The problem
Would you reproduce the data below exactly, please, leaving out its images?

====

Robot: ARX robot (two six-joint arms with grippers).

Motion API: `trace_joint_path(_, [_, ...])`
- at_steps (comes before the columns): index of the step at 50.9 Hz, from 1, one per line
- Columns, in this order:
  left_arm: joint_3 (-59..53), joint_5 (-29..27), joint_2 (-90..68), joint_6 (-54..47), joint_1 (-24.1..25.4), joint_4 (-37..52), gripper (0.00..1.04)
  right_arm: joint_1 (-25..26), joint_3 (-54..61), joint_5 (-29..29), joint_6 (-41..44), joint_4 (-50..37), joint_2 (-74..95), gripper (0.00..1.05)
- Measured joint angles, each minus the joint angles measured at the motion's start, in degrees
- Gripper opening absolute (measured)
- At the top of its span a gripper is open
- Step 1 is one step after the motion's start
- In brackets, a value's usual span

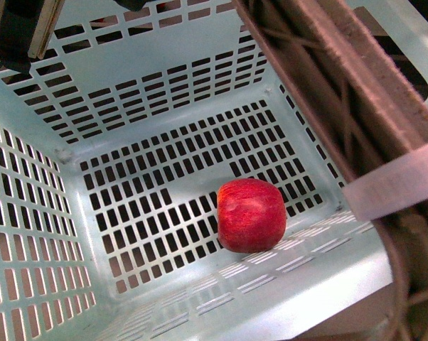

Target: Pick apple with right arm and hold basket with left

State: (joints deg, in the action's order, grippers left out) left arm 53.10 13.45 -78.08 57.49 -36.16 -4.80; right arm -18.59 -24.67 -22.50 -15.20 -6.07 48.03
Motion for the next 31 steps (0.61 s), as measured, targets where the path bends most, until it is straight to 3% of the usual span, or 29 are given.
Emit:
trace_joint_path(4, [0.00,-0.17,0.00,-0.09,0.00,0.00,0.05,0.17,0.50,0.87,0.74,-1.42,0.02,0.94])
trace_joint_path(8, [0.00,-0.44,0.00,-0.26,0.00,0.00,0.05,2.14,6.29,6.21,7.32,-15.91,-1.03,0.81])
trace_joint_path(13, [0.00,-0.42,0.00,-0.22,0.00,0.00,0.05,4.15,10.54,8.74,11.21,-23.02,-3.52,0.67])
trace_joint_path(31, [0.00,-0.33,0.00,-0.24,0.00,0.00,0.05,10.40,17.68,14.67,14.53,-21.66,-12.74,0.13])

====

Answer box
Robot: ARX robot (two six-joint arms with grippers).

Motion API: `trace_joint_path(_, [_, ...])`
- at_steps (comes before the columns): index of the step at 50.9 Hz, from 1, one per line
- Columns, in this order:
  left_arm: joint_3 (-59..53), joint_5 (-29..27), joint_2 (-90..68), joint_6 (-54..47), joint_1 (-24.1..25.4), joint_4 (-37..52), gripper (0.00..1.04)
  right_arm: joint_1 (-25..26), joint_3 (-54..61), joint_5 (-29..29), joint_6 (-41..44), joint_4 (-50..37), joint_2 (-74..95), gripper (0.00..1.05)
- Measured joint angles, each minus the joint angles measured at the motion's start, in degrees
- Gripper opening absolute (measured)
- At the top of its span a gripper is open
- Step 1 is one step after the motion's start
- In brackets, a value's usual span


Target: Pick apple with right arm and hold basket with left

State: (joints deg, in the action's order, grippers left out) left arm 53.10 13.45 -78.08 57.49 -36.16 -4.80; right arm -18.59 -24.67 -22.50 -15.20 -6.07 48.03
Motion for the next 31 steps (0.61 s), as measured, targets where the path bends most, until it is straight to 3% of the usual span, or 29 are given.
Emit:
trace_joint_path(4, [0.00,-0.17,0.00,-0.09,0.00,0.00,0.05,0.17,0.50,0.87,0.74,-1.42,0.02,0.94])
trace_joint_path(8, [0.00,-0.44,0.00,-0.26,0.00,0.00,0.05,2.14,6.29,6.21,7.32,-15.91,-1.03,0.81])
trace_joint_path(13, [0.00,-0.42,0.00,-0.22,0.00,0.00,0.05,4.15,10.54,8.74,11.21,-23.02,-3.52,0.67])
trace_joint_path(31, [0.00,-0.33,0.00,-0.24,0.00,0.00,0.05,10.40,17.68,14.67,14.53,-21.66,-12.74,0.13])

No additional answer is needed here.